Description of the task - Could you write out the opening lines of the data, word for word, stopping after the line that contains "Picture size 336"?
[Dataset extract Boundary: Start]
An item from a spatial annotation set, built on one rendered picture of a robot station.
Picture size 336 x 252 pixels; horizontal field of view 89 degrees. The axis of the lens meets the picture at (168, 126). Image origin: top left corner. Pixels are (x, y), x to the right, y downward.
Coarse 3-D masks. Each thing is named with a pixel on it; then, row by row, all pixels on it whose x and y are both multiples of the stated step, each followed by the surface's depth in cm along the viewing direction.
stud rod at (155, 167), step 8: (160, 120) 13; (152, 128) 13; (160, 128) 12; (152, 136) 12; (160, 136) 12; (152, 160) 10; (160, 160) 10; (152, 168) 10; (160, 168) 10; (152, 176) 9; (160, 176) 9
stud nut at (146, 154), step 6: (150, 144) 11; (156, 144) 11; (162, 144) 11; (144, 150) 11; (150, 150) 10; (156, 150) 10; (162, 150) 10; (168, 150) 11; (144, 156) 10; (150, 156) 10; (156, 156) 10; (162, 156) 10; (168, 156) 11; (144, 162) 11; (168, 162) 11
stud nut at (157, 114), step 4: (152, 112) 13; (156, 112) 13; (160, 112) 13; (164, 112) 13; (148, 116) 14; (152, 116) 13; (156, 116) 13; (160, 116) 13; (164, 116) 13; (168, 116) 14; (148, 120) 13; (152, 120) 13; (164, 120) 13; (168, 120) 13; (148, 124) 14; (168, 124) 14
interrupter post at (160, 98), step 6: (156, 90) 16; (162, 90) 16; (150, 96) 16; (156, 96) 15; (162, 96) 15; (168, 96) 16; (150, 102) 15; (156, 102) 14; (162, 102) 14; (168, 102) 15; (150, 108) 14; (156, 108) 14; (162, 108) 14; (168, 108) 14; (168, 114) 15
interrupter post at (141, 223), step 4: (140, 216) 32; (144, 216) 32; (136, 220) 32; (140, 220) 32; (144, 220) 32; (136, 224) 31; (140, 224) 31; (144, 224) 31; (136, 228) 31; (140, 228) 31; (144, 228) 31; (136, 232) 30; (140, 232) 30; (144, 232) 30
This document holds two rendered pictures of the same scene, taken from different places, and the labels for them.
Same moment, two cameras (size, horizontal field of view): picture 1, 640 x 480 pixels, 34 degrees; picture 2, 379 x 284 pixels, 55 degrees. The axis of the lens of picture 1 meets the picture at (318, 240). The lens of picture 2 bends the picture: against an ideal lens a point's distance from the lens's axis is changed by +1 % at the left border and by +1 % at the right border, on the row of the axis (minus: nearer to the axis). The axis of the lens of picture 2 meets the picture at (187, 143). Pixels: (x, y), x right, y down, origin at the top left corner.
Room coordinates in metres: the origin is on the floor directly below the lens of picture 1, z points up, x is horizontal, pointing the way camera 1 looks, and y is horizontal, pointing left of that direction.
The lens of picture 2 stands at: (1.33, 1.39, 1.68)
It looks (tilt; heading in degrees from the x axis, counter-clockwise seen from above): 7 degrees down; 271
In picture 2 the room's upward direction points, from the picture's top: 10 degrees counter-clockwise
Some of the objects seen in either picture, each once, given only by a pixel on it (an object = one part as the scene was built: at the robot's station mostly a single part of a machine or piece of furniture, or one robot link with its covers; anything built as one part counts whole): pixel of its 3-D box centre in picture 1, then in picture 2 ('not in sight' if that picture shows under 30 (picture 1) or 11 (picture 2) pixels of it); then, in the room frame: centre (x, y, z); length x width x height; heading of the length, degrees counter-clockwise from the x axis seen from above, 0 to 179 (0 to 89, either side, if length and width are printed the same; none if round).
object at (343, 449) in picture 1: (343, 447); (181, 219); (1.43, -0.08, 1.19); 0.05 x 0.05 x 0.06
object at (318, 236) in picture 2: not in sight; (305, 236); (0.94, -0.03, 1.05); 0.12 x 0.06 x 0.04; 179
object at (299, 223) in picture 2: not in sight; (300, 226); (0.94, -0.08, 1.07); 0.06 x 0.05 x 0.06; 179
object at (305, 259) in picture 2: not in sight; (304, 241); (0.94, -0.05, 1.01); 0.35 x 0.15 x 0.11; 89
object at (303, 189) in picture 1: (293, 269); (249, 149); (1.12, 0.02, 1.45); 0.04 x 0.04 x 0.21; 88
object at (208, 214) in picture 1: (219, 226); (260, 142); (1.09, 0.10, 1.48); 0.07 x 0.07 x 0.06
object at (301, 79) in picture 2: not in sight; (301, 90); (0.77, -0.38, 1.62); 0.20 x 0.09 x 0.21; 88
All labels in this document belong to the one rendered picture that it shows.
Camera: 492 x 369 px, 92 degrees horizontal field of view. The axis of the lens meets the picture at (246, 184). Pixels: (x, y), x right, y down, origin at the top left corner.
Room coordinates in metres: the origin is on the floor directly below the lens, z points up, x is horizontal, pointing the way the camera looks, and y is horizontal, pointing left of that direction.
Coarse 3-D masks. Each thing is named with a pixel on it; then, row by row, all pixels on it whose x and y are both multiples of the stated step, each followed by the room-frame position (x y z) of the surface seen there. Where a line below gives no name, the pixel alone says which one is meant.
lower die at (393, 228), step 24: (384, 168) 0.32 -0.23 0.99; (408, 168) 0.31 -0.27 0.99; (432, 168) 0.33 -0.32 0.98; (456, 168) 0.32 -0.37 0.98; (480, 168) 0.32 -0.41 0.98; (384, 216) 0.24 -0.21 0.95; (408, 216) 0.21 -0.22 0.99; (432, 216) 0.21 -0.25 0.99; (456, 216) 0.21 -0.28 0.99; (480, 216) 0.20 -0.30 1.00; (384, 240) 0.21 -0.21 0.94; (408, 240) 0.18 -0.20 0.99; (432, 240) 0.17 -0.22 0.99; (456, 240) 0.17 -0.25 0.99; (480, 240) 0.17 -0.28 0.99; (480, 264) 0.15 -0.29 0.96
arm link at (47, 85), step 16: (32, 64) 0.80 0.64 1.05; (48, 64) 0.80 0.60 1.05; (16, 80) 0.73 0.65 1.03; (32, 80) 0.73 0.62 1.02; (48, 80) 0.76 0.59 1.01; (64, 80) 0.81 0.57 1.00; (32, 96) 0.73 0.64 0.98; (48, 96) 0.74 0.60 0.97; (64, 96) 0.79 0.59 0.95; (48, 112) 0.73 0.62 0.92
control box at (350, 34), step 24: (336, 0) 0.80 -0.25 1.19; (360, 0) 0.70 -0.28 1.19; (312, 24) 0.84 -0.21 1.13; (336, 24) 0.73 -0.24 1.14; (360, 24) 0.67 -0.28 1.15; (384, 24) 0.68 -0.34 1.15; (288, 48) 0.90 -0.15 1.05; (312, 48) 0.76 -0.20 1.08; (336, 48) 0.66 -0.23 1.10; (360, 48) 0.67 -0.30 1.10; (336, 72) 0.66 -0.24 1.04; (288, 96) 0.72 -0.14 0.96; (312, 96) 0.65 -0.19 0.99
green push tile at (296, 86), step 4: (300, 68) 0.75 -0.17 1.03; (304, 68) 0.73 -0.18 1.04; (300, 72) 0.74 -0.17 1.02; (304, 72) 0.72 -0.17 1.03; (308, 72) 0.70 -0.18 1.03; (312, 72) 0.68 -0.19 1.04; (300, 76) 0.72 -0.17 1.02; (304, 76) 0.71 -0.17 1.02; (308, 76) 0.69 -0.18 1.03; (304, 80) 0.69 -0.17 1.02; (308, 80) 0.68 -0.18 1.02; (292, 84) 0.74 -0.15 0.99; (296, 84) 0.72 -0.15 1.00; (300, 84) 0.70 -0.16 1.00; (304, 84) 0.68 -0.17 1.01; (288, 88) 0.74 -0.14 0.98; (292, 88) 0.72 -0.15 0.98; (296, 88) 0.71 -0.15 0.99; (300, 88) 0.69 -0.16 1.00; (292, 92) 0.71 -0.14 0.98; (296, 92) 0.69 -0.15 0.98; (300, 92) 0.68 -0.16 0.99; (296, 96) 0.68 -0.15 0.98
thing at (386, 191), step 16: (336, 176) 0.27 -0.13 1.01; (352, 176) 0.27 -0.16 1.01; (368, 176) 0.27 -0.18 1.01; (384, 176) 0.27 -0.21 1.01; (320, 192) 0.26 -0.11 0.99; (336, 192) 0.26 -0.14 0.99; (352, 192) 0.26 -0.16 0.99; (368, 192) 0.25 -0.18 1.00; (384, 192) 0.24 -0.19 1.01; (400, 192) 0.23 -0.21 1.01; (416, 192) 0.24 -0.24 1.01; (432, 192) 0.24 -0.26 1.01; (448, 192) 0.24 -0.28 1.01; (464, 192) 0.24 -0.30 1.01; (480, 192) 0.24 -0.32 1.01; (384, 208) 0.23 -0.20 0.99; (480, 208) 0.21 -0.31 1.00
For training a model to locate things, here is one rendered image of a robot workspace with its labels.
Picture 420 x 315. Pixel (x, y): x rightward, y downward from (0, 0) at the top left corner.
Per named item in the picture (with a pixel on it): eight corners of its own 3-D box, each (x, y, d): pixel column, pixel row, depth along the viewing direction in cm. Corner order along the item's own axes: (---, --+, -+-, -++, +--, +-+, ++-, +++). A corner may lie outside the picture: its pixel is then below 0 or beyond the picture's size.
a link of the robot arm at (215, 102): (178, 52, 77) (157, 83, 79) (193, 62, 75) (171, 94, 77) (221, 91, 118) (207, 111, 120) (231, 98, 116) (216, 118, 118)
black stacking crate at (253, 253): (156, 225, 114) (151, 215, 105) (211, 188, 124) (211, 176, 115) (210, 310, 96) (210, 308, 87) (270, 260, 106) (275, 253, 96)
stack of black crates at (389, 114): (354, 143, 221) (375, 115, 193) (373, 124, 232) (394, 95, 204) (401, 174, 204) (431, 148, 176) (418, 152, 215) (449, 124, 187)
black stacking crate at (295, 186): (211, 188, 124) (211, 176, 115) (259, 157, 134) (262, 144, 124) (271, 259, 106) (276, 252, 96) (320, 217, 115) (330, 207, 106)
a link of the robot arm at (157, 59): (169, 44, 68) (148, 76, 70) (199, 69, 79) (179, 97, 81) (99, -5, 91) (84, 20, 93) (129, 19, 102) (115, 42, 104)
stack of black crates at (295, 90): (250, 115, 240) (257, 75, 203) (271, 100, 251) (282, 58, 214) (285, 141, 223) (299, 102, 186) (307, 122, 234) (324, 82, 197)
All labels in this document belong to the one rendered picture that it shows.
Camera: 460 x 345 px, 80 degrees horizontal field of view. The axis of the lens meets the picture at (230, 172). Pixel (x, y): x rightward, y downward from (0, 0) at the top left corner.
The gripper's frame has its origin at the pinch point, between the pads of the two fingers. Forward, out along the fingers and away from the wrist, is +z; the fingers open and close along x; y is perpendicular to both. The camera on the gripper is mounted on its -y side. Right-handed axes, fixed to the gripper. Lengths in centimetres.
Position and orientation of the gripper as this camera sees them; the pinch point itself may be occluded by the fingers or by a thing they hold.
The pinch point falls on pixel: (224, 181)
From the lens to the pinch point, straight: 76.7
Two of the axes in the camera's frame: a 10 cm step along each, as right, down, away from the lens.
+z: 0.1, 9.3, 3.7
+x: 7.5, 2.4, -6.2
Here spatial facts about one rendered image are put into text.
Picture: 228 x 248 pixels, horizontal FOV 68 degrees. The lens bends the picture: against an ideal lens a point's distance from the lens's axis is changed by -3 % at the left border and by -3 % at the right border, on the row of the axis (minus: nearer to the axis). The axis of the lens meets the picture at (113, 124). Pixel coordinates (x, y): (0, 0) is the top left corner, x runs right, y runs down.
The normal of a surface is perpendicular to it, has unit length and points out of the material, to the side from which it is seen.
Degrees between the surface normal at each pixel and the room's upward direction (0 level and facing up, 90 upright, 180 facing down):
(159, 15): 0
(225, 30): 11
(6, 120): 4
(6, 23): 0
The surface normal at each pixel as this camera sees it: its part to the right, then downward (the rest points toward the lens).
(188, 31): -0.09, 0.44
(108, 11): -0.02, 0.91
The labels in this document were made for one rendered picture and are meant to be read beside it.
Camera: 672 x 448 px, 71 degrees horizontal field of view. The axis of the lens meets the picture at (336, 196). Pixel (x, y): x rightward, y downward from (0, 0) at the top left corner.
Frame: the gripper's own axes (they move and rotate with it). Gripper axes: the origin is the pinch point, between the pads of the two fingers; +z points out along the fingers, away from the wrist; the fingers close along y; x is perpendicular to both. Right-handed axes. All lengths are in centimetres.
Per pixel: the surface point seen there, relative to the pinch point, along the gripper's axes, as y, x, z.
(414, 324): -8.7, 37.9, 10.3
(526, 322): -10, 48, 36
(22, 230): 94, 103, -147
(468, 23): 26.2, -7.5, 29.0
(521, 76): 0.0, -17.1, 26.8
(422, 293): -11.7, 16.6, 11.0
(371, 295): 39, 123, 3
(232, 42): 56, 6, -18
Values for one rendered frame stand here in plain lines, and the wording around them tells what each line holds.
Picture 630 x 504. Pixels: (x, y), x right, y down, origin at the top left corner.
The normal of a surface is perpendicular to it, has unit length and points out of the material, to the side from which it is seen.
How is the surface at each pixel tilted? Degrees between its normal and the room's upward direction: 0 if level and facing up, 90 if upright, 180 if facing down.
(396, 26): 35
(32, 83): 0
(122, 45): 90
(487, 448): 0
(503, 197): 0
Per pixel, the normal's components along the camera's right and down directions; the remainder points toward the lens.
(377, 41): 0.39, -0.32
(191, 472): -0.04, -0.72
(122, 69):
[Dataset extract Boundary: End]
Expected answer -
An item from a spatial annotation set, built on one rendered picture of a robot station.
Picture size 336 x 252 pixels; horizontal field of view 89 degrees. The axis of the lens meets the picture at (168, 126). Image origin: top left corner. Pixels are (x, y), x to the right, y downward.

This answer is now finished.